O'Neal came into this game with such an edge that I almost felt bad watching Mutombo get his ass kicked down there. It's not really his fault that one of the great physical forces in league history put the screws to him, because O'Neal did this to decorated big men of all sorts during his physical prime, but it hurt more for Philadelphia because of the stakes involved and after trading for Mutombo for the explicit purpose of slowing down the likes of O'Neal, Tim Duncan, etc. in a potential Finals matchup.
The shame of it is Mutombo had another stellar offensive performance, sprinkling in some good work in the post on top of attacking the offensive glass. It was not enough with the unstoppable force he was up against just mowing him down.
• The Sixers letting George Lynch play in the NBA Finals with a broken foot that wasn't completely healed is pretty on-brand. Lynch saying he might break the foot in the next regular season anyway, so "Why not break it in the Finals?" is an incredible quote, however, and it really is a shame they didn't have him at full strength for this series.
Speaking of Lynch, the broadcast mentioned at one point that Larry Brown didn't feel very comfortable playing Lynch at all, given the state of his health, but felt he owed it to him to let him contribute given his role in the team's success that season. Lynch would play just under eight minutes, including as part of the fourth-quarter push that nearly brought them back into this game, and I credit Brown for not just throwing one of his trusted guys back into a high-volume role out of desperation, because many coaches probably would have if they were told their guy was technically okay to suit up.
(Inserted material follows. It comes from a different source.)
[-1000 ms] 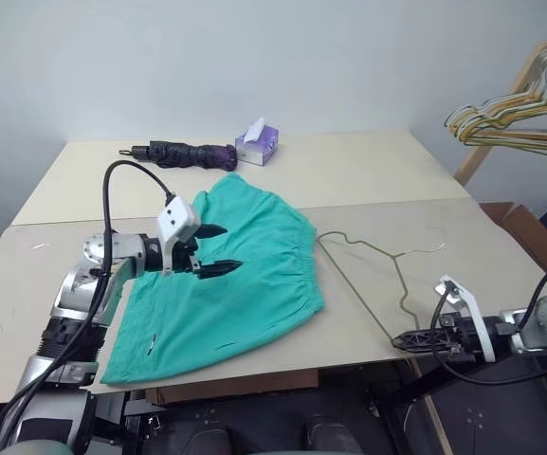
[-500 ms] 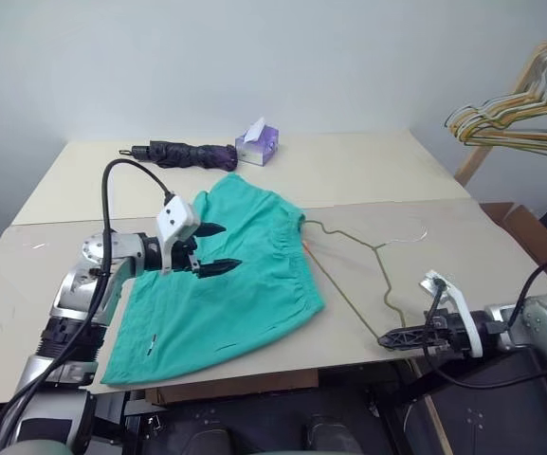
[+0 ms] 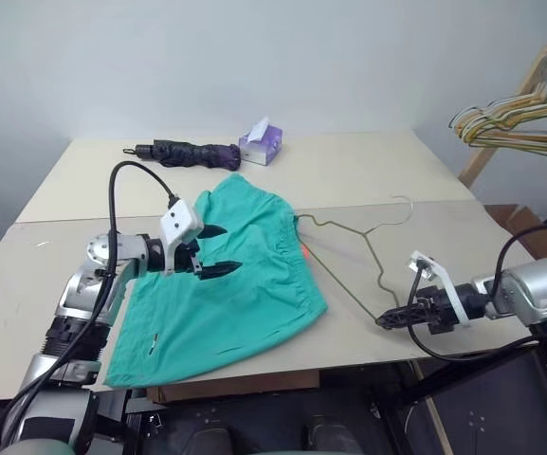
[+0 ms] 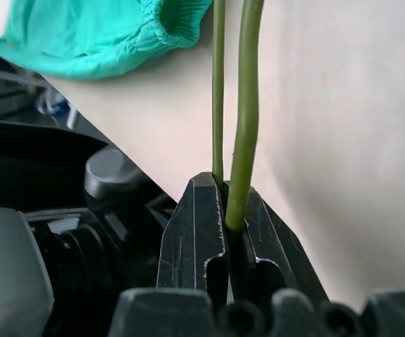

• O'Neal sitting at the podium and saying, "I wish he would stand up and play me like a man instead of flopping and crying" to Mutombo was an even better quote than Lynch's. I wish we had more players in today's game going at guys throats like O'Neal used to.
But here's the most important bit — O'Neal's quotes and mind games were not just empty rhetoric. After exchanging words with Philadelphia's starting center between Games 3 and 4, O'Neal came into a must-win game for the Sixers with bad intentions, absolutely leveling Mutombo every chance he got on the low block. Rewatching the game, Mutombo ended up suffering for doing exactly what O'Neal asked him to do, not getting the benefit of the doubt on what should have been some obvious offensive foul calls on O'Neal elbows to the head/face.
I think there are legitimate gripes to be made about how much contact O'Neal was able to get away with, but I'm also of the mind that players who act as the aggressor tend to (and deserve to) be rewarded for taking the contact to their opponent. The Legion of Boom Seahawks got away with pass interference on a lot of possessions for basically the same region, because if you play with a constant edge, the officials are not going to call you for everything, particularly if you're an MVP-caliber, headline-generating star.
And really, more stars should take advantage of that dynamic in the way O'Neal did in this game and this series. I would rather watch players who get the benefit of the doubt from officials because they're playing hard and physical than guys who are trying to game the system by constantly selling and exaggerating contact. Not everybody is built like Shaq, of course, but I will never fault a guy for taking every last inch the game and the officials will offer him.
• This game got so bad that Mark Madsen was getting a little shine in the second half. Absolutely despicable.